[WORK ORDER] Transcribe the data that follows, exactly and in full.

[DATA]
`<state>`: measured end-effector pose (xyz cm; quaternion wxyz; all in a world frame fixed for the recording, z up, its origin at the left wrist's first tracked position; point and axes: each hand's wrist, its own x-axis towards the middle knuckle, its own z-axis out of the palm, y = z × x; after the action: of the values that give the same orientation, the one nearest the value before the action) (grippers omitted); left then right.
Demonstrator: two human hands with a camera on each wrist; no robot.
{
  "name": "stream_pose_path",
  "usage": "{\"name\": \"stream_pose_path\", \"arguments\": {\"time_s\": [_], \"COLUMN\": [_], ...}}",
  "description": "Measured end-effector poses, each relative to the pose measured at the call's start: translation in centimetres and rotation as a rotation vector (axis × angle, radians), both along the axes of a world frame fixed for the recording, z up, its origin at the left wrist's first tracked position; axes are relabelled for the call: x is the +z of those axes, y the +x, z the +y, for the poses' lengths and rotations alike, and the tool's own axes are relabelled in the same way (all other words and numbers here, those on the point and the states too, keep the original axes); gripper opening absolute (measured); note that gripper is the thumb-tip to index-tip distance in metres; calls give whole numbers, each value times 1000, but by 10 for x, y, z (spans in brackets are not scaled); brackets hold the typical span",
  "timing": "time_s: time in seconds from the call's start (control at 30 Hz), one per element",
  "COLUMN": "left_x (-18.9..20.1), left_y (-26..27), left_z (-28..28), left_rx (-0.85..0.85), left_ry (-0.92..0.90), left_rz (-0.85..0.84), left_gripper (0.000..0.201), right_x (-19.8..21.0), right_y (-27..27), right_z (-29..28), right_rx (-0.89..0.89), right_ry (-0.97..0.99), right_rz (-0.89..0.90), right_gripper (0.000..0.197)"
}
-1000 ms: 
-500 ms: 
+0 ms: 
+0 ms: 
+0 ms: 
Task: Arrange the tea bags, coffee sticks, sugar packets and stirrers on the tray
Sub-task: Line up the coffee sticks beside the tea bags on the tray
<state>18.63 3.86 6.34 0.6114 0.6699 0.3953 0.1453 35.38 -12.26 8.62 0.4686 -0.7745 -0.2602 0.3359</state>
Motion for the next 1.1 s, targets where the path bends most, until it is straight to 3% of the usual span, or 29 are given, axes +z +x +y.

[TASK OUTPUT]
`<state>`: measured end-effector pose (xyz cm; quaternion wxyz; all in a world frame fixed for the recording, z up, its origin at the left wrist's first tracked position; point and axes: each hand's wrist, its own x-axis towards the middle knuckle, its own z-axis out of the palm, y = z × x; after the action: of the values that give the same orientation, the one nearest the value before the action) (grippers omitted); left then right.
Demonstrator: two human hands with a camera on each wrist; no robot.
{
  "name": "stream_pose_path",
  "usage": "{\"name\": \"stream_pose_path\", \"arguments\": {\"time_s\": [_], \"COLUMN\": [_], ...}}",
  "description": "Measured end-effector poses, each relative to the pose measured at the call's start: translation in centimetres and rotation as a rotation vector (axis × angle, radians), both along the axes of a world frame fixed for the recording, z up, its origin at the left wrist's first tracked position; axes are relabelled for the call: x is the +z of those axes, y the +x, z the +y, for the poses' lengths and rotations alike, and the tool's own axes are relabelled in the same way (all other words and numbers here, those on the point and the states too, keep the original axes); gripper opening absolute (measured); note that gripper is the thumb-tip to index-tip distance in metres; calls give whole numbers, each value times 1000, but by 10 for x, y, z (spans in brackets are not scaled); brackets hold the typical span",
  "timing": "time_s: time in seconds from the call's start (control at 30 Hz), one per element",
  "COLUMN": "left_x (-18.9..20.1), left_y (-26..27), left_z (-28..28), left_rx (-0.85..0.85), left_ry (-0.92..0.90), left_rz (-0.85..0.84), left_gripper (0.000..0.201), right_x (-19.8..21.0), right_y (-27..27), right_z (-29..28), right_rx (-0.89..0.89), right_ry (-0.97..0.99), right_rz (-0.89..0.90), right_gripper (0.000..0.197)"
}
-1000 ms: 
-500 ms: 
+0 ms: 
+0 ms: 
+0 ms: 
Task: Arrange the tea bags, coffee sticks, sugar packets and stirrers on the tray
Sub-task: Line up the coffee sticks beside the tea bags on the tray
<state>18.63 3.86 6.34 0.6114 0.6699 0.3953 0.1453 35.38 -12.26 8.62 0.4686 -0.7745 -0.2602 0.3359</state>
Motion for the next 1.1 s, targets where the path bends most, until it is straight to 3% of the usual span, or 29 are given, axes +z +x +y.

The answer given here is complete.